**WHAT THE TASK REQUIRES:**
From the entries below, output the line with "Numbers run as" and each following line up to and including the line with "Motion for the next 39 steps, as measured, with", exactly as written.

**PROVIDED RECORDS:**
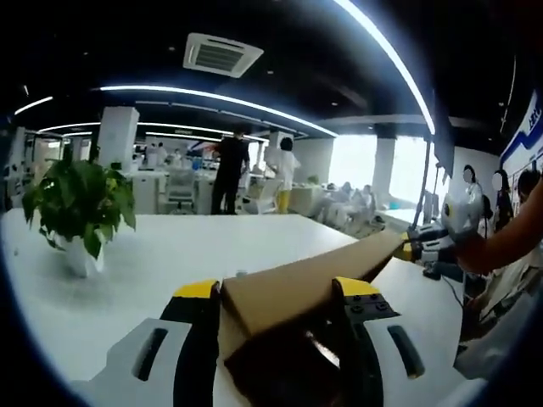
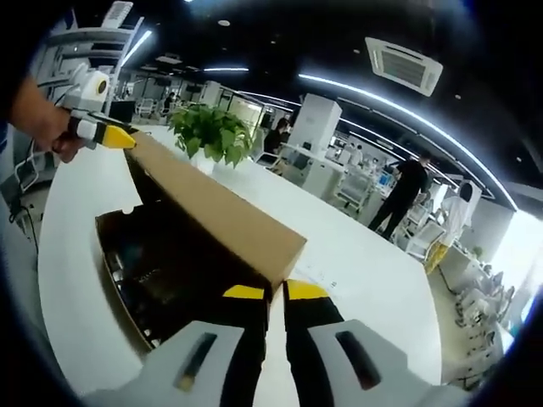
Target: Operate the shoe box by opening the lid, removing the specified soft item, and placing it in the target area until the item is outside and the box remains undamaged.
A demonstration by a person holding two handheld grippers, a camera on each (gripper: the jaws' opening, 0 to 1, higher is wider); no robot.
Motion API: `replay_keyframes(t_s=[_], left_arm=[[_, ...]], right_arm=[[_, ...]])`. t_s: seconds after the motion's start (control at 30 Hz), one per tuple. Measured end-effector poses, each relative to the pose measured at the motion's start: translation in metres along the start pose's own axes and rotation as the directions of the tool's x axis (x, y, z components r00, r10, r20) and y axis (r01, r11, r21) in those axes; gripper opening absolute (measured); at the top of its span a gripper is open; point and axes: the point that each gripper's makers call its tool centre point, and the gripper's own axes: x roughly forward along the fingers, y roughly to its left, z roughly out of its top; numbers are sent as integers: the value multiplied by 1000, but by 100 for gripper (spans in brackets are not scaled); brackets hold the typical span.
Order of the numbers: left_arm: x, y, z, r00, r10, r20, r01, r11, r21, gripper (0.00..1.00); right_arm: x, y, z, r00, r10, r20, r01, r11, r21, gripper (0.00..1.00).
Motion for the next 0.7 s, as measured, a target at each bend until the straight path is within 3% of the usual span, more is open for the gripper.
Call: replay_keyframes(t_s=[0.33, 0.53, 0.67, 0.7], left_arm=[[10, 7, 11, 1000, -8, 11, 8, 1000, 18, 53], [7, 15, 17, 1000, -5, 6, 4, 999, 49, 40], [-2, 17, 14, 1000, 22, 7, -22, 998, 61, 46], [-7, 18, 12, 999, 33, 13, -33, 999, 15, 45]], right_arm=[[5, -6, 7, 1000, -11, 3, 11, 1000, 11, 3], [9, -8, 8, 1000, -6, -1, 6, 1000, 6, 3], [11, -8, 7, 1000, 1, -14, 0, 999, 53, 2], [12, -8, 7, 1000, 2, -16, -1, 998, 61, 2]])
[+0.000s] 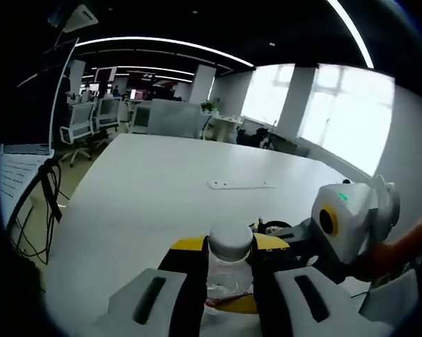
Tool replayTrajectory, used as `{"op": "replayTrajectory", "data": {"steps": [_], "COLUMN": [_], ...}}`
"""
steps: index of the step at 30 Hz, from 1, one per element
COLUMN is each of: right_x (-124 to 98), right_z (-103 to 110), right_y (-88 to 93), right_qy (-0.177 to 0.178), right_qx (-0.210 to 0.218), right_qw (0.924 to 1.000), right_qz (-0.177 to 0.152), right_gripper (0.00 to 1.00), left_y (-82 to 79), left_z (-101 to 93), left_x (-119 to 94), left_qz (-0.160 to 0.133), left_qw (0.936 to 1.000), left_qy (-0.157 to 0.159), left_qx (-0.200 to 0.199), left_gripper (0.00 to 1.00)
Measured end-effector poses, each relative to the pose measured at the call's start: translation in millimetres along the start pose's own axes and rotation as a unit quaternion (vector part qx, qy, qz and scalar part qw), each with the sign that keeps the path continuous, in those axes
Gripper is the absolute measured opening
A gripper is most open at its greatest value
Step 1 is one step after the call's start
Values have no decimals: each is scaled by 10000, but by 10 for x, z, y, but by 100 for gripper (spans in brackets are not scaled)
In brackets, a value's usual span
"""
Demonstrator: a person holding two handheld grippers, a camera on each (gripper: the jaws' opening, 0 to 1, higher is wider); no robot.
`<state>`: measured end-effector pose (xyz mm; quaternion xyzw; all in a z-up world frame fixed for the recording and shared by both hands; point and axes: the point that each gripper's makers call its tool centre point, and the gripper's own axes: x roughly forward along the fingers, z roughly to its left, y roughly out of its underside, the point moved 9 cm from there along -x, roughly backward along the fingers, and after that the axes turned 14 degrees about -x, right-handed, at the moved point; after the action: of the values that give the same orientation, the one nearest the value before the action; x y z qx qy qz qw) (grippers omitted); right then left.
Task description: Arrange the tabletop items into an orderly group along one side of the table until the central work area is clear of visible clutter.
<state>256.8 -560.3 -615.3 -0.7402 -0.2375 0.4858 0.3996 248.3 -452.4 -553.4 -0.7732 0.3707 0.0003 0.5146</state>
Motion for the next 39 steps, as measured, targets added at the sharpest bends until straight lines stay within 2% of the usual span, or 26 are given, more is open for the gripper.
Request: {"op": "replayTrajectory", "data": {"steps": [8,16,22,25,39], "right_x": [-83,-157,-211,-246,-324], "right_z": [-32,-14,26,48,148], "right_y": [54,87,81,75,100], "right_qy": [-126,-116,-195,-188,-225], "right_qx": [228,300,355,365,316], "right_qw": [9997,9995,9992,9991,9992], "right_qz": [13,-22,-63,-80,-15], "right_gripper": [35,35,35,34,35], "left_y": [-9,-1,-49,-58,-9], "left_z": [-108,-168,-138,-135,-232], "left_x": [54,62,7,-8,-39], "left_qz": [354,457,551,619,842], "left_qw": [9986,9972,9944,9941,9882], "left_qy": [52,25,-184,-203,-262], "left_qx": [384,584,885,868,1251], "left_gripper": [23,23,22,22,22]}}
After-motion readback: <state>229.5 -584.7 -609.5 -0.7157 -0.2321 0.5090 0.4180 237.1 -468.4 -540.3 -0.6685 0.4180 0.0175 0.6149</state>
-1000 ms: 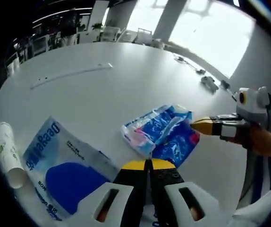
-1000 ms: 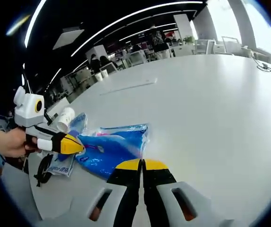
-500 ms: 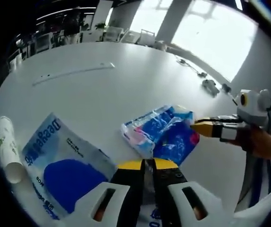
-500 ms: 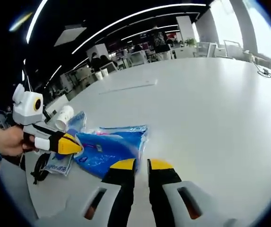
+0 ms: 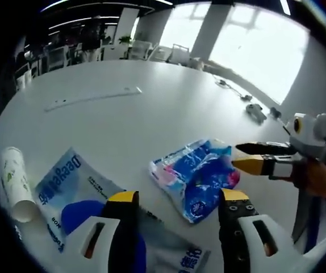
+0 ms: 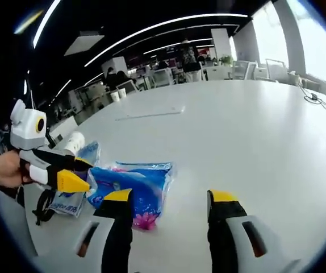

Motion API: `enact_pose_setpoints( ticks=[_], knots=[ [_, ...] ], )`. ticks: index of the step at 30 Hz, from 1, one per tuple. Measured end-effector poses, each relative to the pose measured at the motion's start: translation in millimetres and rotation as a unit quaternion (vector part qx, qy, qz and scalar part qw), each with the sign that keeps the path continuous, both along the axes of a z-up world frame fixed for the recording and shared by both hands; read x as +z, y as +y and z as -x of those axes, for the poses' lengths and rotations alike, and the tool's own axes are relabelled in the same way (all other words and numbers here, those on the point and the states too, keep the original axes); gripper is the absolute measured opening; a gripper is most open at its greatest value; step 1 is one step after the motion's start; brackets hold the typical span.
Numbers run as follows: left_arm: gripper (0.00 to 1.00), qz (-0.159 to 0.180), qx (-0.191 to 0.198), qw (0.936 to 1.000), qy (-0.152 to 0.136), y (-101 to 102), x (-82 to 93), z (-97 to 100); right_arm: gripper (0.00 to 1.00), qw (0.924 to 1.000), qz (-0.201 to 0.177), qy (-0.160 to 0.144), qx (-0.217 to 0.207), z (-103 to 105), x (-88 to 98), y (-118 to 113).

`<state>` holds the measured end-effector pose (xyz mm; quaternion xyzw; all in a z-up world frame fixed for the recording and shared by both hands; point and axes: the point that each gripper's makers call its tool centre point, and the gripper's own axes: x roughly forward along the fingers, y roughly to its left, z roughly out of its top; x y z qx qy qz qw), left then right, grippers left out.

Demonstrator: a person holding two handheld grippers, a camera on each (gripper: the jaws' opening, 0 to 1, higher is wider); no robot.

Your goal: Arrange the tabletop items into an orderly group along one side of the table until the central work area is clear of visible clutter.

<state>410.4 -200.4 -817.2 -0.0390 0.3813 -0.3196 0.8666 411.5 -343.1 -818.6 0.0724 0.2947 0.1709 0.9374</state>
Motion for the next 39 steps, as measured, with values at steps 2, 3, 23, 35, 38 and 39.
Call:
enact_pose_setpoints(
  ticks=[2, 3, 23, 35, 38, 39],
  knots=[
    [0.60, -0.001, 0.005, 1.0000, 0.000, 1.8, 1.1, -0.2, 0.58, 1.0000, 0.002, -0.002, -0.002, 0.9, 1.4, -0.7],
    [0.66, -0.002, 0.009, 1.0000, 0.001, 3.0, 1.0, -0.4, 0.59, 1.0000, 0.000, -0.001, -0.001, 1.5, 2.3, -0.1],
    [0.92, -0.013, 0.037, 0.9992, -0.005, 23.1, 20.2, 4.8, 0.74, 0.9997, -0.018, 0.009, -0.013, 15.2, 20.4, 7.0],
    [0.88, -0.016, 0.042, 0.9989, -0.012, 36.4, 31.9, 13.4, 0.73, 0.9998, -0.015, 0.006, -0.008, 25.3, 31.3, 12.4],
    [0.87, -0.017, 0.043, 0.9989, -0.013, 40.7, 35.5, 16.1, 0.72, 0.9999, -0.013, 0.006, -0.008, 27.5, 33.3, 14.3],
    [0.87, -0.018, 0.043, 0.9988, -0.014, 42.2, 36.2, 16.5, 0.71, 0.9999, -0.013, 0.007, -0.008, 27.8, 33.4, 14.6]
  ],
)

**WRITTEN RESPONSE:**
Numbers run as follows: left_arm: gripper (0.00 to 1.00), qz (-0.159 to 0.180), qx (-0.191 to 0.198), qw (0.936 to 1.000), qy (-0.152 to 0.136), y (-101 to 102), x (-82 to 93), z (-97 to 100); right_arm: gripper (0.00 to 1.00), qw (0.924 to 1.000), qz (-0.201 to 0.177), qy (-0.160 to 0.144), qx (-0.217 to 0.207), z (-103 to 105), x (-88 to 98), y (-118 to 113).

`<state>` holds the measured end-effector pose (xyz mm; quaternion xyzw; all in a z-up world frame fixed for the recording and shared by both hands; point and axes: the point that each gripper's makers call its tool centre point, and the gripper's own axes: x roughly forward along the fingers, y roughly to its left, z roughly out of its top; x y z qx qy qz qw), left then right, grippers left out.

Demonstrator: a person holding two handheld grippers, a camera on each (gripper: the jaws' opening, 0 to 1, higher is wider); no robot.

Your goal: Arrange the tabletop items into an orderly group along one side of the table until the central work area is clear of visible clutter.

<state>410.4 -200.4 -817.2 -0.0390 0.3813 -0.3196 0.8666 411.5 -343.1 -818.6 0.0724 0.2947 0.1709 0.9374</state>
Motion for the next 39 steps, as measured, with values at steps 2, 3, 23, 35, 38 and 39.

The answer requires no further additions.